"Ох, ему и всыпали по первое, по дерьму, спеленутого, волоком…"

"... Праведные суки, брызжа пеною,
Обзывали жуликом и поллоком!"


55 лет назад советские люди отказывались признавать мазню за искусство:
«Борис Бурков  
Впервые в Нью-Йорке
…Альфред Барр – директор Нью-йоркского музея современного искусства – приятный собеседник. Говорит он горячо, со знанием дела ведет беседу о поэзии, живописи. Альфред Барр хорошо знаком с русским искусством. Он был в Третьяковской галерее, называет свои любимые полотна. Разговор о реалистических произведениях был недолгим, тем более, что в Нью-йоркском музее их почти не было. Спор разгорелся у полотна, названного художником Поллоком «№ 1». Другого названия нет. Просто «номер один».
Пока директор музея развивал идею «картины», к нам подходила молодежь и с интересом прислушивалась. Девушки и юноши были студентами, и, видно, из тех, которые начинают понимать подлинный смысл правды и лжи. Не зря во многих американских университетах студенчество стали подозревать в «неблагонадежности».
Советские журналисты прямо сказали, что они отказываются признавать мазню за искусство.
- Ведь нередко, - сказал кто-то из нас, - за произведения живописи шарлатаны выдают трехминутное «творчество» пульверизатора.
Молодежь соглашается с нами. Раздался дружный и очень, особенно для музея, громкий смех, когда рассказали случай с Луначарским, которому один художник предлагал «картину» за большую сумму. «Какая же это картина?» На белой бумаге стояла лишь большая точка. «Эх, Анатолий Васильевич,- сказал художник, - не знаете вы, сколько недель и месяцев думал я, где поставить эту точку!»
Недалеко от Сан-Франциско, на берегу океана, расположен небольшой городок, где живут художники. В плавучем ресторанчике мы обратили внимание на две больших доски для объявлений: одна фанера была окрашена в оранжевый цвет, другая – в серый, с коричневыми подтеками. У одной мелом на стене было написано 500, у другой – 450. Эти цифры нам показались какими-то объявлениями, которые должны быть написаны на самих досках. Но эти две фанеры оказались картинами.
-Одну вы можете купить за 500 долларов, другую – за 450,- объяснил нам Альберт Кан.
Жена его Риетт поведала о том, что все-таки кое-кто такие «доски для объявлений» покупает.

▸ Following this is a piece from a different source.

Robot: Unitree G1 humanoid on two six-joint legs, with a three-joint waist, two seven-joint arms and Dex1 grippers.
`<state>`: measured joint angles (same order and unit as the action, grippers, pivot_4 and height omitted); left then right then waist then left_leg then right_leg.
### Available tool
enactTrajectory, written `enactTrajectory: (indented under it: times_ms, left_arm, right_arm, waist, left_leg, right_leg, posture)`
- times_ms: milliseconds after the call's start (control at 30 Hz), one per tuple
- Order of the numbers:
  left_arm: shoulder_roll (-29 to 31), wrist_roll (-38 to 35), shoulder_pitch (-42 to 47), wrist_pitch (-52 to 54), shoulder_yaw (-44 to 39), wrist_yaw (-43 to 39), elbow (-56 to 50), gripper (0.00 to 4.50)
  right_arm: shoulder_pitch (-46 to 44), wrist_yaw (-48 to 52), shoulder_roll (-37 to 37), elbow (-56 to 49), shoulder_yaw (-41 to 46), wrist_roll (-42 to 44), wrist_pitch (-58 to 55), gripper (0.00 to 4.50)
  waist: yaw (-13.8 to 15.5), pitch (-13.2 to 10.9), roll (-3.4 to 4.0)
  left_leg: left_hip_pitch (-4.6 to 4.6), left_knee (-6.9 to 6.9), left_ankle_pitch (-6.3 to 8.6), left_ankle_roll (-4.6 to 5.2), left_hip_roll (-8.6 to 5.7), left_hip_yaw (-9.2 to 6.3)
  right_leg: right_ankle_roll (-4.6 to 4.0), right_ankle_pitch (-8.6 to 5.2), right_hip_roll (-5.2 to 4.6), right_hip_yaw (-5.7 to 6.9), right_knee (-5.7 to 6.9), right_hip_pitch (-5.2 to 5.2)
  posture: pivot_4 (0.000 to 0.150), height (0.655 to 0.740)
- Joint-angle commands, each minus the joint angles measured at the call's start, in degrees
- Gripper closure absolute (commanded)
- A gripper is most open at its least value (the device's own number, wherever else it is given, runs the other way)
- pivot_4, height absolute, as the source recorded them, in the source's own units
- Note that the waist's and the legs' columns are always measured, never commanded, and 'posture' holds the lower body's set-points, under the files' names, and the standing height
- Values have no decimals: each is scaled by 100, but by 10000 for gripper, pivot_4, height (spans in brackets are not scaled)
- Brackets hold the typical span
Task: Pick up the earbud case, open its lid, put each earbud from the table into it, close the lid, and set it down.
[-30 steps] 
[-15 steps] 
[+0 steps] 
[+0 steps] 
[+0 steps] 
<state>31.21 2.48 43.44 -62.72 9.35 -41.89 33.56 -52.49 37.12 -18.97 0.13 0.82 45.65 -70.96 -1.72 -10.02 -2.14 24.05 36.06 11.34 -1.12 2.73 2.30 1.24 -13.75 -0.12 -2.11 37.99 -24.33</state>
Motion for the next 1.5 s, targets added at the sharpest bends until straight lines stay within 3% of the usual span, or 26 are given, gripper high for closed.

Скажу откровенно, что до поездки в Америку представление о ее молодежи у меня связывалось с рок-н-роллом и абстрактной живописью. Правда, знал я и о настроениях студенчества, протестующего против кабалы золотого мешка, против душевного растления. Несколько дней, проведенных в США, особенно в университетах, на стадионах, ряд встреч с молодежью порадовали меня и моих товарищей.
Мне посчастливилось в Нью-Йорке присутствовать на концерте ансамбля Игоря Моисеева. Я очень тогда хотел, чтобы в театре было больше советских людей, чтобы они могли видеть и чувствовать особое уважение к нашей стране, восхищение нашим искусством.
Концерт начался поэтическим танцем «Снегурочка». Артисты вызывали шумное одобрение не только в конце танца, но очень часто и во время танца. Особый успех имели «Партизаны», гопак, русская пляска. Невозможно назвать ни одного танца, не имевшего успеха. А потом, как бы вне программы, ансамбль исполнил пародии на рок-н-ролл. Трудно представить себе, что творилось в зрительном зале. Более трех с половиной тысяч американцев стоя приветствовали советских танцоров. Печать тоже высоко оценила выступления ансамбля.
Из театра мы шли пешком. Рестораны были полны. Подвыпившие дамы снимали туфли и пытались танцевать босыми. Такие сценки мы видели потом и в ресторане нашего отеля. У одного кинотеатра висел антисоветский плакат, оскорбляющий наш народ. Рядом с петлей на шее был изображен Фидель Кастро.
Вот так в один день, в один час мы видели как бы две Америки. От одной веет дружбой, радушием, гостеприимством, от другой – животным страхом за свое будущее, ненавистью к правде, справедливости, человеческому достоинству…»
("Огонек", 1961, № 26 (25, июнь), с. 28-29).